» **Assignment**
Set down word for word each line from the start of the listing through the line that contains "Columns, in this", both included.

» **Supplied data**
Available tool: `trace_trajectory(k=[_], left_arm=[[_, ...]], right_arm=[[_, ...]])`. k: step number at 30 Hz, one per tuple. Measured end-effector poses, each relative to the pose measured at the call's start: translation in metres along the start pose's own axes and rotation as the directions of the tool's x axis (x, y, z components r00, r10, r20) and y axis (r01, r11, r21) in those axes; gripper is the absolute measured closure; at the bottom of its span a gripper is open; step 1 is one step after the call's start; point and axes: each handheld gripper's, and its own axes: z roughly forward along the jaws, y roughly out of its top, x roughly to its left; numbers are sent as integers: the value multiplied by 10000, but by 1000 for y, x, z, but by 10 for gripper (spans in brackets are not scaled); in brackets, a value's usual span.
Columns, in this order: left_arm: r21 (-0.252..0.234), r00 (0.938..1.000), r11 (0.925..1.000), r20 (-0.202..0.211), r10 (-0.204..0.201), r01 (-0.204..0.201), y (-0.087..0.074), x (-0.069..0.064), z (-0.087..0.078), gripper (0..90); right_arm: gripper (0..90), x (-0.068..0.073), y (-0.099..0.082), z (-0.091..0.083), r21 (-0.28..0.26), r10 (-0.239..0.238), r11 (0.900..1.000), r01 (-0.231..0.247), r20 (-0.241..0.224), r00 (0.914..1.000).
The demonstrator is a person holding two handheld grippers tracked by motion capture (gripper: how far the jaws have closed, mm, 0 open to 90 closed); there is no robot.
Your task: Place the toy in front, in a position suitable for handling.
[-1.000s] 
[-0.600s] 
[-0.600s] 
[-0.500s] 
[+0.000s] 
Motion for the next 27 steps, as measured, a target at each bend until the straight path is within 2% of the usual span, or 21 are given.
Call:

» **Result of this exercise**
Available tool: `trace_trajectory(k=[_], left_arm=[[_, ...]], right_arm=[[_, ...]])`. k: step number at 30 Hz, one per tuple. Measured end-effector poses, each relative to the pose measured at the call's start: translation in metres along the start pose's own axes and rotation as the directions of the tool's x axis (x, y, z components r00, r10, r20) and y axis (r01, r11, r21) in those axes; gripper is the absolute measured closure; at the bottom of its span a gripper is open; step 1 is one step after the call's start; point and axes: each handheld gripper's, and its own axes: z roughly forward along the jaws, y roughly out of its top, x roughly to its left; numbers are sent as integers: the value multiplied by 10000, but by 1000 for y, x, z, but by 10 for gripper (spans in brackets are not scaled); in brackets, a value's usual span.
Columns, in this order: left_arm: r21 (-0.252..0.234), r00 (0.938..1.000), r11 (0.925..1.000), r20 (-0.202..0.211), r10 (-0.204..0.201), r01 (-0.204..0.201), y (-0.087..0.074), x (-0.069..0.064), z (-0.087..0.078), gripper (0..90); right_arm: gripper (0..90), x (-0.068..0.073), y (-0.099..0.082), z (-0.091..0.083), r21 (-0.28..0.26), r10 (-0.239..0.238), r11 (0.900..1.000), r01 (-0.231..0.247), r20 (-0.241..0.224), r00 (0.914..1.000).

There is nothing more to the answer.